Return the listing in full and exactly, but without a single picture.

───── Given data ─────

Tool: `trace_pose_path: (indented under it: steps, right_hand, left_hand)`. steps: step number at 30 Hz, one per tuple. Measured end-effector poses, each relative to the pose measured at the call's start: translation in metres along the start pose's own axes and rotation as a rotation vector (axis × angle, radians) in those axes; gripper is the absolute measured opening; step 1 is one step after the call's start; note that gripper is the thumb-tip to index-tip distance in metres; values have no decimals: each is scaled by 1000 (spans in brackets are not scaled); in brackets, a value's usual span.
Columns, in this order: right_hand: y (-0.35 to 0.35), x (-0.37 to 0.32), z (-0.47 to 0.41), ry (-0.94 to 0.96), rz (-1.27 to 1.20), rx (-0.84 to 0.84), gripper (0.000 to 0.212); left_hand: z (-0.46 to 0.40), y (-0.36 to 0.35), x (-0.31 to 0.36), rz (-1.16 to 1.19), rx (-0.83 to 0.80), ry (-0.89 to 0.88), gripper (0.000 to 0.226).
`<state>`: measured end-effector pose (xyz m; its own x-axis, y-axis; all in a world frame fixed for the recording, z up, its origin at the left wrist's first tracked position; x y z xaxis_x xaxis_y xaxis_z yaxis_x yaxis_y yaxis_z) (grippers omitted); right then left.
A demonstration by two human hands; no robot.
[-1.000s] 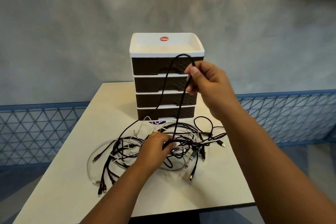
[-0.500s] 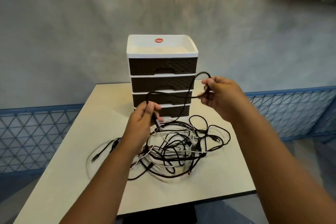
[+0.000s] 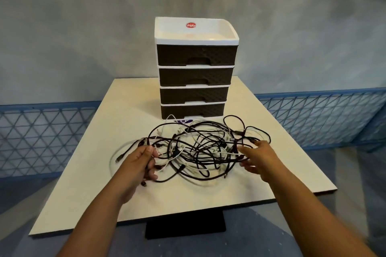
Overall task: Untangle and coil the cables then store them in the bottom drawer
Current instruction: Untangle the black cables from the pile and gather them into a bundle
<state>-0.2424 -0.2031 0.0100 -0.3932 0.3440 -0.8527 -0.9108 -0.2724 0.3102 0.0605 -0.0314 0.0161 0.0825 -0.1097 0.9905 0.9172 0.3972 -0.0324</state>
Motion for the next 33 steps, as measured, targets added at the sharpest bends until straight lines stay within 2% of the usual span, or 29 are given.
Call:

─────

* **Result for this exercise**
Tool: `trace_pose_path: (indented under it: steps, right_hand, left_hand)`. steps: step number at 30 Hz, one per tuple. Measured end-effector poses, each relative to the pose measured at the call's start: translation in metres along the start pose's own axes and rotation as a rotation vector (axis × angle, radians) in those axes; gripper is the absolute measured opening; step 1 is one step after the call's start; note that gripper is the thumb-tip to index-tip distance in metres; values have no decimals: each is scaled by 1000 (spans in brackets are not scaled); in brackets, a value's usual span.
Columns, in this order: right_hand: y (-0.35 to 0.35), x (-0.37 to 0.32), z (-0.47 to 0.41), ry (-0.94 to 0.96), rz (-1.27 to 1.20), rx (-0.84 to 0.84), gripper (0.000 to 0.212); left_hand: z (-0.46 to 0.40), y (-0.36 to 0.35), x (-0.31 to 0.36), rz (-1.16 to 1.19), rx (-0.83 to 0.80), ry (-0.89 to 0.88), gripper (0.000 to 0.226).
`<state>`: measured end-effector pose (xyz m; its own x-axis, y-axis; all in a world frame fixed for the recording, z up, its origin at the left wrist's first tracked position; x y z xaxis_x xaxis_y xaxis_z yaxis_x yaxis_y yaxis_z) (grippers omitted); right then left.
A demonstration by two human hands; no robot.
[-1.000s] 
[-0.500s] 
[+0.000s] 
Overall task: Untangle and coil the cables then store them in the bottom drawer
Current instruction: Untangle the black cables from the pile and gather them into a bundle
<state>-0.2424 -0.2031 0.0100 -0.3932 0.3440 -0.8527 -0.9108 -0.2724 0.3102 0.0605 -0.0314 0.0161 0.0825 -0.1097 0.9905 0.9172 0.3972 -0.0324</state>
Motion for the next 33 steps, as measured, targets added at the sharpest bends until straight lines stay within 2% of the usual span, or 29 are given.
Call:

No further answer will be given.